Consider what fate might befall an ordinary Conservative Party member who erected a ‘Vote LibDem’ sign in his front garden, or sported a ‘Vote Labour’ sticker on his car, or a ‘Vote UKIP’ pin in his lapel. As Mr Dale suggests would be the case were he to write a blog post urging people to vote UKIP, such treachery would be 'inconsistent with the objects' of the Party and would not be tolerated. CCHQ or a local Association would have grounds for expulsion.
The Libertas advertisement is not merely urging people to vote Libertas (which would be bad enough); Mr Dale is permitting his private property to be used to urge his readers to join a rival political party, which is a rather more long-term commitment. Declan Ganley is manifestly in this for the long haul.
Iain Dale has effectively erected a flashing neon ‘Vote Libertas’ sign very prominently in his front garden, through which a quarter of a million voters pass every month. This may be interspersed with villas in Andalucia, and it may not matter so much during the course of an apolitical year, but we are in the middle of a very important campaign and elections to the European Parliament are a mere month away. These elections have the potential to reduce Labour to a humiliating fourth poll position, thereby euthanising New Labour or terminating Gordon Brown's premiership altogether.

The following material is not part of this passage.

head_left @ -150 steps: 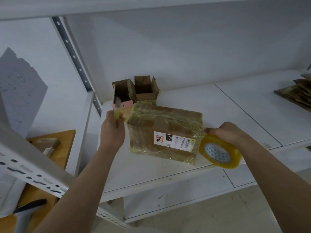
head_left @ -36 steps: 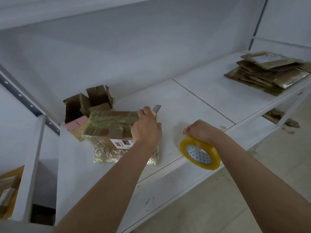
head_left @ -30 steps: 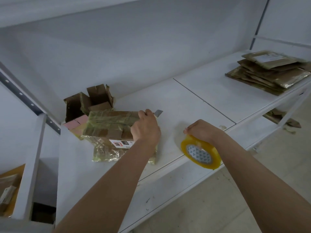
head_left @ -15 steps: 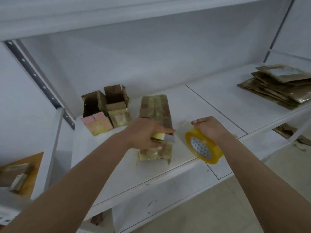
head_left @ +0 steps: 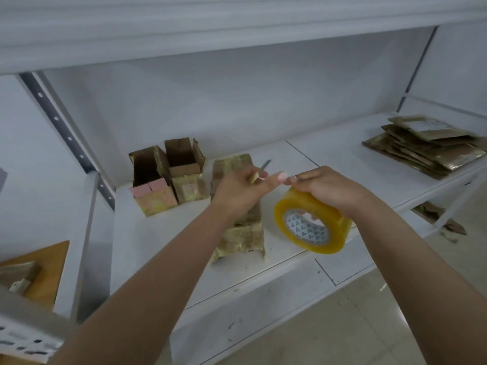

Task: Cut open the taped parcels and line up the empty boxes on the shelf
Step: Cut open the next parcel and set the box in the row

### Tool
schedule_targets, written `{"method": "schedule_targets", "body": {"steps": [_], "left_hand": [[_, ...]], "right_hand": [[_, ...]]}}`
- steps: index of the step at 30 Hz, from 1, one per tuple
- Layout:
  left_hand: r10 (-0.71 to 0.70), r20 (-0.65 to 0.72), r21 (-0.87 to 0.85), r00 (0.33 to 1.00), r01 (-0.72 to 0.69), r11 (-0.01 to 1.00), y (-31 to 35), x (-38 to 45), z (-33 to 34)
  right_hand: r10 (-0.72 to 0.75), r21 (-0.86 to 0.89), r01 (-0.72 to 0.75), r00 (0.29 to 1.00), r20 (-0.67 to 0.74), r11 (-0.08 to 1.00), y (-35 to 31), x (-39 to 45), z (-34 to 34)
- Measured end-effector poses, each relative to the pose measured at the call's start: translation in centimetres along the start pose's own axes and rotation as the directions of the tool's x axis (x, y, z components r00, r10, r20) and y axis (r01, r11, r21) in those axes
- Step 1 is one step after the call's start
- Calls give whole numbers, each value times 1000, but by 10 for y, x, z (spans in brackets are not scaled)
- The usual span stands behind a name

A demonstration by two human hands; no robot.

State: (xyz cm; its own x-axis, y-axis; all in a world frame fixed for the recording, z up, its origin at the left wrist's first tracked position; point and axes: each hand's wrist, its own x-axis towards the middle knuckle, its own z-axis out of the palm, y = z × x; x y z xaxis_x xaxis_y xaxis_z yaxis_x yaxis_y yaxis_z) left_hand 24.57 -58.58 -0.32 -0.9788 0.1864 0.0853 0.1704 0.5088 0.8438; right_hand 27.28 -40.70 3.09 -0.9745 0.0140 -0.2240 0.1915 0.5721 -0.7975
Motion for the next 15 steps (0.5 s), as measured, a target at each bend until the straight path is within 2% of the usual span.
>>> {"method": "schedule_targets", "body": {"steps": [3, 6, 9, 11, 15], "left_hand": [[40, -51, -11, 998, -41, 999, 2, 4, 7], [81, -57, -75, 995, -85, 994, -2, 3, 3], [92, -73, 10, 993, -92, 996, -1, 1, -4], [102, -127, 100, 987, -90, 991, -2, 0, -9], [52, -200, 189, 978, -13, 982, -14, -4, -22]], "right_hand": [[-14, -36, 15, 1000, 23, 999, -1, -3, 3], [44, -32, -42, 998, 54, 999, 4, -3, 2], [46, 6, -47, 986, 161, 999, 10, -8, -4], [-32, 123, 4, 975, 221, 992, 17, -9, -9], [-184, 407, 98, 967, 178, 908, 24, -10, -16]]}}
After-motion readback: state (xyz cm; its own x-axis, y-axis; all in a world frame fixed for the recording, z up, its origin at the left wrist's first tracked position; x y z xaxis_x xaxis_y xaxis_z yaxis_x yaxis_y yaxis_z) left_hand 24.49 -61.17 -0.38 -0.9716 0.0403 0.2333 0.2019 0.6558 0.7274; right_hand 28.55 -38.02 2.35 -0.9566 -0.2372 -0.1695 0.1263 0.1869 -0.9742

The Conservative Party needs every vote it can get.
Would Mr Dale be content to urge his readers to 'Vote Labour' on the run-up to a general election? Would he accept advertisements which said 'Gordon Brown for Prime Minister'? This, surely, would be anathema to him (and, indeed, anathematise him from the Conservative Party). Yet if it be, why are these Libertas advertisements acceptable now?

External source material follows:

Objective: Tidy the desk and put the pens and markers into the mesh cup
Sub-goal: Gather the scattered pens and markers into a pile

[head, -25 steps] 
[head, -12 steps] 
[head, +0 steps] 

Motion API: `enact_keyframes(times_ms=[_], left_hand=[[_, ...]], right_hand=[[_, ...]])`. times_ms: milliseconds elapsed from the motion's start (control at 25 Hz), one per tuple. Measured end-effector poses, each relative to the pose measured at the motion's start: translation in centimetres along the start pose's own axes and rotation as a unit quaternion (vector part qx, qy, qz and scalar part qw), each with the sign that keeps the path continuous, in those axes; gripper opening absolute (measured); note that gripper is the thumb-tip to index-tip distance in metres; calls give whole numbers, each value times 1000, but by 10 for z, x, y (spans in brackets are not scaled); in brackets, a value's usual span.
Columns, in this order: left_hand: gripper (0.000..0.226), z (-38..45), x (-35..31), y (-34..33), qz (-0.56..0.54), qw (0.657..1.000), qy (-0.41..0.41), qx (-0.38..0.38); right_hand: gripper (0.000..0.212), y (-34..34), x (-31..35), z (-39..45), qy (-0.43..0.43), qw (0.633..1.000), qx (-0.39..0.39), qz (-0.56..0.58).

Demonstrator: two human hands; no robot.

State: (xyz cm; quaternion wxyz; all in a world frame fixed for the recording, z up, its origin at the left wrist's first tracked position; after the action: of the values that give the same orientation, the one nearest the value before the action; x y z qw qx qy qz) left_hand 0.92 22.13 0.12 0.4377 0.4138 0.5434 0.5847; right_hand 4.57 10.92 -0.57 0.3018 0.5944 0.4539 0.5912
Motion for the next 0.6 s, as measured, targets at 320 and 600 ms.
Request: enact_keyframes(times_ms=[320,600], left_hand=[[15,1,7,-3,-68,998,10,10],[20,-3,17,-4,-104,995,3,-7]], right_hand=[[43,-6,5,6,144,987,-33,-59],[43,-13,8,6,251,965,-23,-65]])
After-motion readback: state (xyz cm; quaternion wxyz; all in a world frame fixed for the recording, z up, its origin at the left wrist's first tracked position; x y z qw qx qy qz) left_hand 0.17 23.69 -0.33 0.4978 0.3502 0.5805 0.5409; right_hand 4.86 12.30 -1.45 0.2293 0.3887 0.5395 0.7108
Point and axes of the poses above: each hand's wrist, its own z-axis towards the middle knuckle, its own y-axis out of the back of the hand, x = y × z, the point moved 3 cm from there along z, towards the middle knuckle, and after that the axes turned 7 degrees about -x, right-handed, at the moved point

Donating £100,000 to UKIP is quite possibly worth a good deal less (politically) to that party than an advertisement on Iain Dale’s Diary is worth to Libertas. It is inconceivable that Stephan Shakespeare would agree to such advertisements on ConservativeHome.

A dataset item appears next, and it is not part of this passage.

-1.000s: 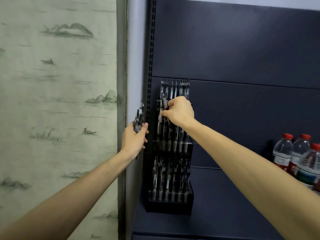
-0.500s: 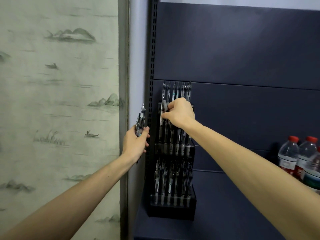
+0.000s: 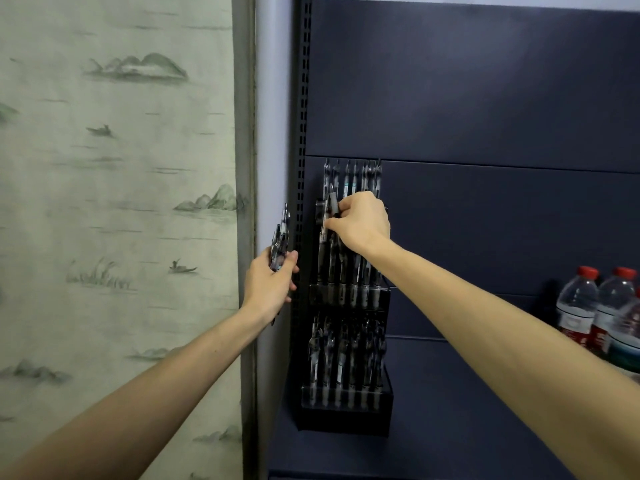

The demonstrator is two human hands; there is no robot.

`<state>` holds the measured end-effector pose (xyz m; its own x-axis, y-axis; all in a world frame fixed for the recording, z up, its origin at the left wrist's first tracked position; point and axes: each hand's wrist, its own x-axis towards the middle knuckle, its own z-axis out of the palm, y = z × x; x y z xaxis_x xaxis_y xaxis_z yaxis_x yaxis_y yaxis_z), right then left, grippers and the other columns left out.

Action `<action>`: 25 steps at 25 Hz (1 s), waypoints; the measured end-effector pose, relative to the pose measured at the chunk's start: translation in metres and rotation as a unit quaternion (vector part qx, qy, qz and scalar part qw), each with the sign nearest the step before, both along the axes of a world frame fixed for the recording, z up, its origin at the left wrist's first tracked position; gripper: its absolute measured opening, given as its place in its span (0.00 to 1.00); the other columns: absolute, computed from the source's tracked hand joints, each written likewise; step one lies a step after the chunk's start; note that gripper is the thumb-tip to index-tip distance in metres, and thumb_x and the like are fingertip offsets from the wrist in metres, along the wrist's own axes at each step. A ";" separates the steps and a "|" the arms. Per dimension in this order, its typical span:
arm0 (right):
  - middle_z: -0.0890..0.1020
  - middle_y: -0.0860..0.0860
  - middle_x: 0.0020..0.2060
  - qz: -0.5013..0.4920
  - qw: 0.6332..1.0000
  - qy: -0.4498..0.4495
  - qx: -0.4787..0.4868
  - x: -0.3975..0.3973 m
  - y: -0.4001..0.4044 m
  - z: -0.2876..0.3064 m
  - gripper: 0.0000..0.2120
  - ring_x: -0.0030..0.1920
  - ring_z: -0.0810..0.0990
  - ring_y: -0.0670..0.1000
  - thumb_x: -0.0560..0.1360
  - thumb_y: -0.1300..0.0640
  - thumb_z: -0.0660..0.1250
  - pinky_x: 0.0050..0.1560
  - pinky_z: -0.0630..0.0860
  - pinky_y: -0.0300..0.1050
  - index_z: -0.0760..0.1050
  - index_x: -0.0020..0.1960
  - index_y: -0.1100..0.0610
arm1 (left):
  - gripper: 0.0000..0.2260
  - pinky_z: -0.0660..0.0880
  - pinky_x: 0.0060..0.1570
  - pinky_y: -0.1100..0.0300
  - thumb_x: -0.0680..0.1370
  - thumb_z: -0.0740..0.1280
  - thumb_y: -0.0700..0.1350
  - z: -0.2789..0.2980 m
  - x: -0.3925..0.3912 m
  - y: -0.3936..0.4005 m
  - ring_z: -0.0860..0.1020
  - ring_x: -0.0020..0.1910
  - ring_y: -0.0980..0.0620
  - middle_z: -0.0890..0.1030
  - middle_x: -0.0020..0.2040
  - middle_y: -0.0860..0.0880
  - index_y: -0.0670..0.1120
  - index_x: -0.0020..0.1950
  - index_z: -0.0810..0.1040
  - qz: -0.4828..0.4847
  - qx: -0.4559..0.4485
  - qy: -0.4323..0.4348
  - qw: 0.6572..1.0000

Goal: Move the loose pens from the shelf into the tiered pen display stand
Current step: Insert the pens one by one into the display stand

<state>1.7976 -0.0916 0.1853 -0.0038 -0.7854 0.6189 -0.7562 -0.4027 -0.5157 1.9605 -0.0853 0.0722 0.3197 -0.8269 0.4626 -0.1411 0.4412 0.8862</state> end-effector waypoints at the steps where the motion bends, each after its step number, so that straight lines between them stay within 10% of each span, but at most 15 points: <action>1: 0.81 0.51 0.30 -0.011 1.000 0.003 0.000 0.002 -0.001 0.000 0.06 0.34 0.82 0.52 0.75 0.58 0.75 0.37 0.81 0.48 0.82 0.39 0.58 | 0.03 0.72 0.25 0.60 0.83 0.68 0.48 -0.002 0.000 -0.001 0.75 0.25 0.58 0.82 0.40 0.50 0.51 0.51 0.77 0.002 0.001 0.003 1.000; 17: 0.82 0.52 0.27 -0.025 0.991 0.091 0.096 0.013 0.003 0.024 0.02 0.26 0.81 0.46 0.76 0.61 0.72 0.32 0.78 0.41 0.82 0.46 0.60 | 0.06 0.73 0.24 0.60 0.83 0.67 0.49 0.007 -0.009 -0.009 0.79 0.32 0.54 0.83 0.47 0.52 0.47 0.56 0.77 0.009 0.020 0.010 1.000; 25: 0.75 0.51 0.26 0.022 0.999 -0.045 0.006 0.002 0.004 0.023 0.23 0.31 0.76 0.52 0.80 0.48 0.68 0.45 0.81 0.50 0.67 0.30 0.56 | 0.07 0.70 0.19 0.63 0.83 0.67 0.47 0.005 -0.006 -0.019 0.80 0.30 0.53 0.85 0.52 0.47 0.44 0.57 0.77 0.011 0.042 0.047 0.998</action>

Perhaps CCHQ or the local Executive in Tunbridge Wells might look into Mr Dale’s ‘association’ with this group.
Or perhaps Cranmer might humbly request that Mr Dale might explain why the sauce which cooked Stuart Wheeler’s goose is not good enough for the gander?
UPDATE:
Cranmer has received a missive from the renowned Guido Fawkes, who points out that Mr Dale has in the past carried advertisements for Ken Livingstone's mayoral campaign (while Mr Dale naturally supported Boris) and also for the Liberal Democrats. Mr Fawkes suggested that His Grace was unable to distinguish between an advertisement and an endorsement.
This is not so. The erection of a sign in one's front garden is a de facto endorsement. Would Mr Dale be content to host an advertisement from the democratic and legally-constituted B**? Presumably not. But if not, why not? If this advertisement for Libertas is a straightforward exchange of goods, surely the B**'s money is as good as that of Libertas? Cranmer's objection is simply that he happens to believe that politics is (frequently quite literally) a matter of life and death in the temporal realm. A Conservative blog should therefore no more carry an advertisement for one's political opponents any more than one would expect The Catholic Herald, being concerned with issues of salvation in the spiritual realm, to carry an advertisement from 'bigoted Protestant extremists' whose erroneous soteriology leads unsuspecting souls to eternal damnation.